== Data
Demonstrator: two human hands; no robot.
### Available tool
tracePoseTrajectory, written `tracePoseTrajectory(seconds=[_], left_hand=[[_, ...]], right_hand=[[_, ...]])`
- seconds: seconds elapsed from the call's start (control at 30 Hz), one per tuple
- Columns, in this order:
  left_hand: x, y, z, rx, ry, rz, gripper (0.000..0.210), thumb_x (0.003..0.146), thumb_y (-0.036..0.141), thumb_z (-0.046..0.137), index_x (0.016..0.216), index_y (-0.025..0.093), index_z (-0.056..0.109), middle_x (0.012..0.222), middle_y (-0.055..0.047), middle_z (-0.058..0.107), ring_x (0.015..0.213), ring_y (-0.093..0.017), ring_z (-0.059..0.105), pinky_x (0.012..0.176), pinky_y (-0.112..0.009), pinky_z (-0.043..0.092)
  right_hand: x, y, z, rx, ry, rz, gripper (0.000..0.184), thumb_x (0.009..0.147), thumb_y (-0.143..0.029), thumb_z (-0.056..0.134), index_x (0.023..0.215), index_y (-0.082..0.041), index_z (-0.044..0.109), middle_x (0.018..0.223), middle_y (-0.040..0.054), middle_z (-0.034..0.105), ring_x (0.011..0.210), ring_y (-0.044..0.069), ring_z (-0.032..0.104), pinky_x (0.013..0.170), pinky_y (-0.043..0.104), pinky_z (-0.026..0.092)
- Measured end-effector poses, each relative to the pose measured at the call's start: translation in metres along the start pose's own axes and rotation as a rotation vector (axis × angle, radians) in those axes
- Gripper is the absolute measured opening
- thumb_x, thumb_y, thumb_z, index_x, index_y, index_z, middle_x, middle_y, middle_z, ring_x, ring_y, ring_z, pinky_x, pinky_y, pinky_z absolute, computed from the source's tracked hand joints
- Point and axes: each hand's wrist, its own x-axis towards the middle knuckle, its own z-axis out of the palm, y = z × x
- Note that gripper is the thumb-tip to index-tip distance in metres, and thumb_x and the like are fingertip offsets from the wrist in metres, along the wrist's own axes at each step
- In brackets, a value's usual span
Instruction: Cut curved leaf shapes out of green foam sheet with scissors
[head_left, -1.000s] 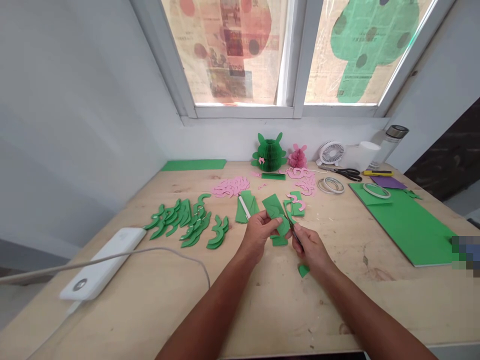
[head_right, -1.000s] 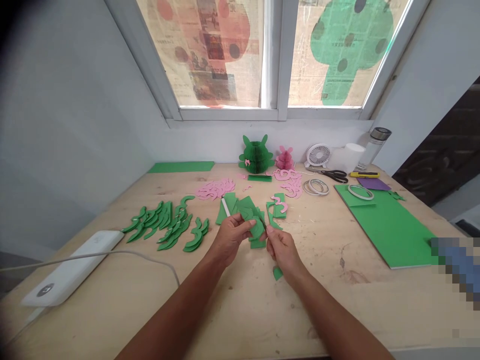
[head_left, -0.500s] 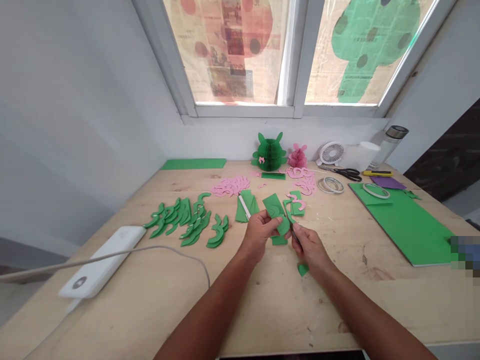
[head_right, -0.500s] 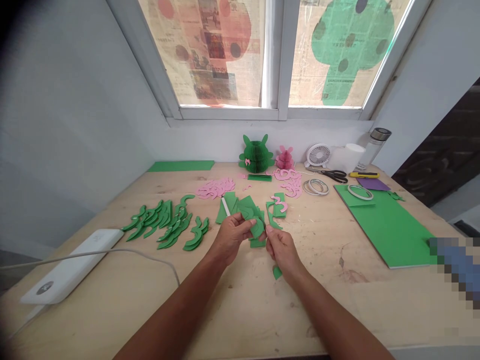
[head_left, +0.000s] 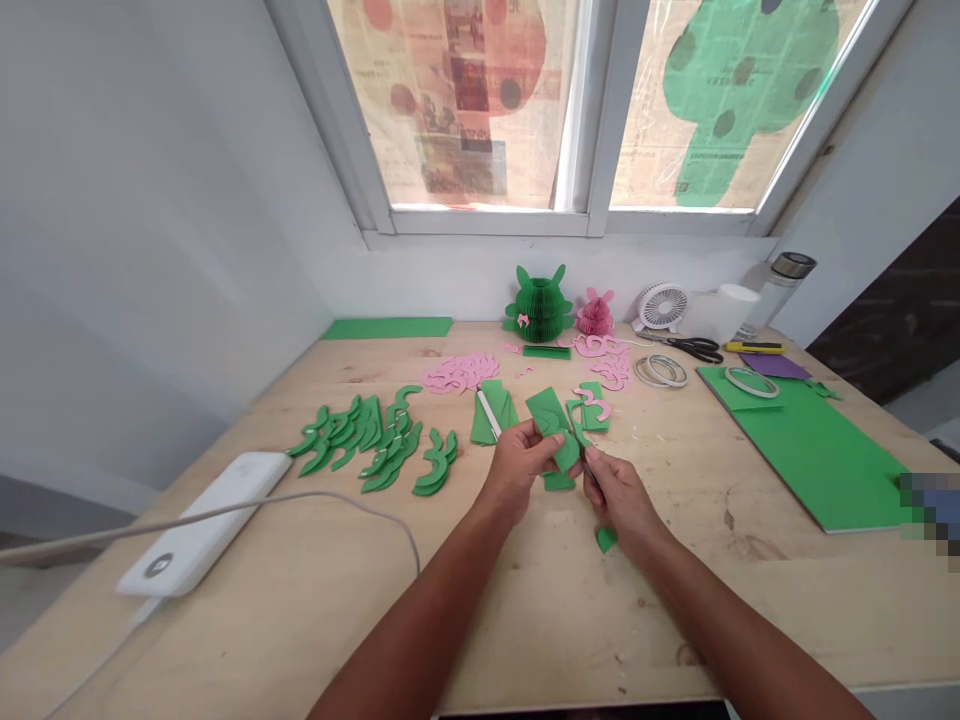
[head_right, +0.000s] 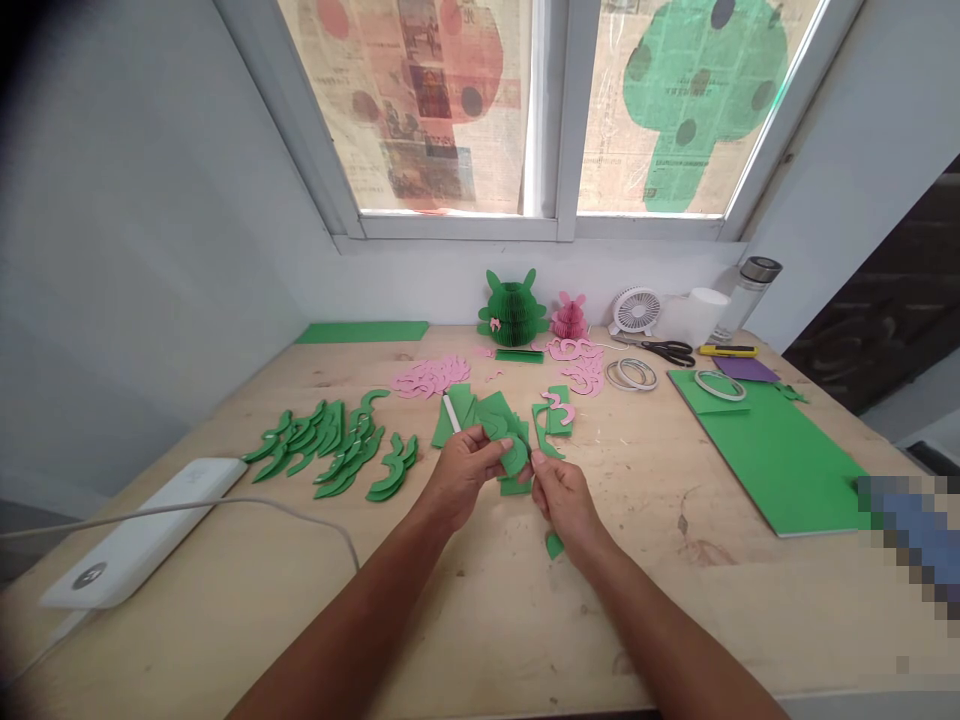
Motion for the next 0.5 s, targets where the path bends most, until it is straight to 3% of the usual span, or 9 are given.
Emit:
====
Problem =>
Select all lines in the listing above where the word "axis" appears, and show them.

Your response =>
- Measured end-effector poses, each relative to the pose measured at the call's start: translation in metres along the start pose's own axes and rotation as a rotation vector (axis × angle, radians) in those axes
- Point and axes: each hand's wrist, its own x-axis towards the middle knuckle, its own z-axis out of the palm, y = z × x

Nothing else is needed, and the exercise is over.